Another possible improvement of the 3DPLS model is to utilize parallel computing using the message passing interface (MPI) libraries (e.g., Alvioli and Baum 2016). In this study, the 3DPLS model was implemented on a detailed scale case study to show its power and capacity in prediction. Nevertheless, it is possible, in the future, to implement the model on large-scale problems by optimizing the computational time using parallel computing (e.g., Rossi et al. 2013; Sandric et al. 2019).

Conclusions

This study presented the 3-Dimensional Probabilistic Landslide Susceptibility (3DPLS) model which is a Python-based three-dimensional soil-column-based limit equilibrium model being able to model the spatial variability of the model parameters on the susceptibility of shallow landslides. The study presented the importance of the spatial variability on the safety of the shallow landslides, and the capacity of the 3DPLS in capturing these effects was validated. The study demonstrated that the spatial variability of the model parameters might lower the overall safety of the slopes and affect the landslide susceptibility analyses significantly. Additionally, it was shown that the conventional cell-based approach is not capable of capturing the spatial variability effect as the analyses are performed on a cell-by-cell basis.

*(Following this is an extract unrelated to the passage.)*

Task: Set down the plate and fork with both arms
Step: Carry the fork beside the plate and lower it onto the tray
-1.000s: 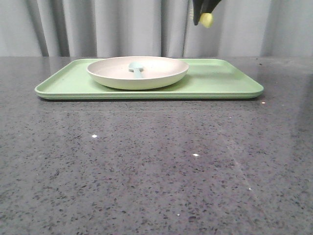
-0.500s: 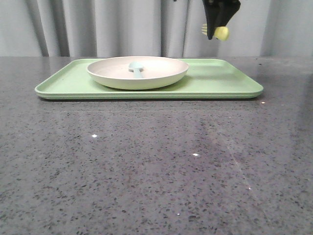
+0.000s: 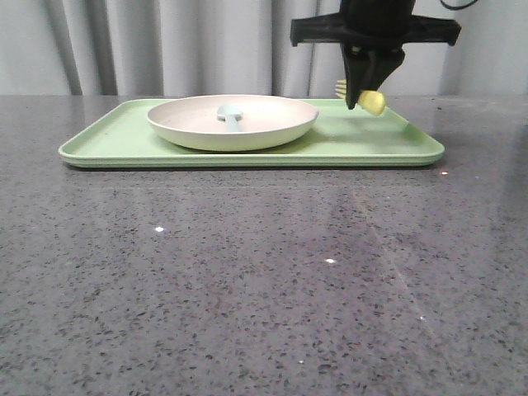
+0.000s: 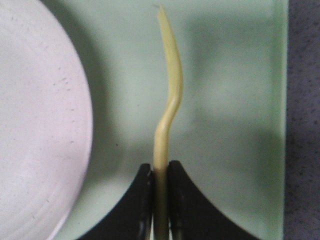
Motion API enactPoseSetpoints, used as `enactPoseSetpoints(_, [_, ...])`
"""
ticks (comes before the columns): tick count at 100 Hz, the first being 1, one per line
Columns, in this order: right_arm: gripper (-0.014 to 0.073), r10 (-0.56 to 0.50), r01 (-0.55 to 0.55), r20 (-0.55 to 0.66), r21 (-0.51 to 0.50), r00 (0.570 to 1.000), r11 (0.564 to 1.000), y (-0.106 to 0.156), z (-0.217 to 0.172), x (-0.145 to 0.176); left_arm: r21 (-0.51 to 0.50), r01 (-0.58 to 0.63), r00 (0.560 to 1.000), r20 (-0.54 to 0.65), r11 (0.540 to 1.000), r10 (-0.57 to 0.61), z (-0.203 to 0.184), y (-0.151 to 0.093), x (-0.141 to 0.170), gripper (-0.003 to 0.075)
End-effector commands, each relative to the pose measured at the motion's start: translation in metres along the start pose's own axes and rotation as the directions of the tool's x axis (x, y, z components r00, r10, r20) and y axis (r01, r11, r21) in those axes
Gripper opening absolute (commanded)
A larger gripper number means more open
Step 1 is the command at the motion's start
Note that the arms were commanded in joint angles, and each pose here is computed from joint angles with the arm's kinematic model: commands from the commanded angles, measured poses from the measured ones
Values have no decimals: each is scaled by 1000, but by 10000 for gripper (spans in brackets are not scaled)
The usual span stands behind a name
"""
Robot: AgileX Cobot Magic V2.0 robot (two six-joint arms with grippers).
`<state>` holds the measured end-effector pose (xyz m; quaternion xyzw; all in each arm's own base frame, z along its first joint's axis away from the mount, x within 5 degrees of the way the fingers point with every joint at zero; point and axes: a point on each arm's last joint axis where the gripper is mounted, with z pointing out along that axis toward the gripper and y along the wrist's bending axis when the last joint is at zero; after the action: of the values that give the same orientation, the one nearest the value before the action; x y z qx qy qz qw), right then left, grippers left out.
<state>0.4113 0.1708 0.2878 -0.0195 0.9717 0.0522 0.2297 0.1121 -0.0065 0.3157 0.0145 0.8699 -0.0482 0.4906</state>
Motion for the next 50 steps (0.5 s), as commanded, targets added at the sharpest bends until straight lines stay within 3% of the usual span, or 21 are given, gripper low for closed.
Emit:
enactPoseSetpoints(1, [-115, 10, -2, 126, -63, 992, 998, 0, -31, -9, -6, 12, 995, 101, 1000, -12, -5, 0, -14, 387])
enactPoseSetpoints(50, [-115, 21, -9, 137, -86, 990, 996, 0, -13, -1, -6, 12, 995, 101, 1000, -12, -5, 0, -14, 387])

The 3DPLS model was tested on the Kvam landslides that occurred in 2011, and the results indicated that the proposed 3DPLS model leads to more realistic results with a better prediction performance than its cell-based equivalent model. The study showed that the 3DPLS model contributed to the landslide susceptibility analyses by considering the spatial variability as higher TPR/FPR ratio, AC, and PR were calculated for the model.